Proceedings of the XXIII World Congress of Philosophy

Volume 10, 2018

Contemporary Philosophy

Robin M. Muller
Pages 101-106

McDowell’s Romantic Conceptualism

My paper is motivated by two thoughts: (1) that there’s significant overlap between J. G. Herder’s romanticism and, what I call, the ‘late’ conceptualism of John McDowell; (2) that recognizing this helps to settle a dispute in contemporary epistemology concerning the contents of perception. I argue, on the basis of that overlap, that “romantic conceptualism” avoids two pressing criticisms of conceptualism: It offers a reply to the argument from the fineness of grain of perceptual experience and it explains the relationship between human perceptual experience and the perceptual experiences of non-human animals.

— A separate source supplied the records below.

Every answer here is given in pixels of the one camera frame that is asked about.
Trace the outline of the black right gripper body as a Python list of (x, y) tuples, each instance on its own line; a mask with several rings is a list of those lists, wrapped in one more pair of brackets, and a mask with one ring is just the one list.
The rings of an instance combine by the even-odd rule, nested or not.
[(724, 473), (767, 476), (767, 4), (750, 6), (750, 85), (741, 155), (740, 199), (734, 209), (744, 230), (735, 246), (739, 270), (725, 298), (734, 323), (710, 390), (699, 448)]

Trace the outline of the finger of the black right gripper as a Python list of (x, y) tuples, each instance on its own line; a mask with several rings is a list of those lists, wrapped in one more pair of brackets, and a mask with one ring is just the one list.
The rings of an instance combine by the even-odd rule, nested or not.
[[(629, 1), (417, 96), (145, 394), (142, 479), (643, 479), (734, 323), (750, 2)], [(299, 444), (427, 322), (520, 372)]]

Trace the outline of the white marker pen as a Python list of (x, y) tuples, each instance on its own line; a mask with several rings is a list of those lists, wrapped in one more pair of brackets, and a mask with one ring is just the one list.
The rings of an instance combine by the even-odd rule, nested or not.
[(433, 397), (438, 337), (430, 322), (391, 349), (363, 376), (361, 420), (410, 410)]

I start with the interpretation of McDowell’s views, tracing the significant revisions in the period following the publication of Mind and World; then I try to compare his views with Herder’s, trying to establish a framework for responding to the more trenchant criticisms of McDowell’s non-conceptualist opponents, and the explanatory force of conceptualist hypotheses beyond the context of contemporary epistemology. The first arc of the paper, therefore, traces the evolution of McDowell’s thought concerning perceptual contents. The second attempts to demonstrate where (and with what consequences) that view converges with a romantic philosophy of mind.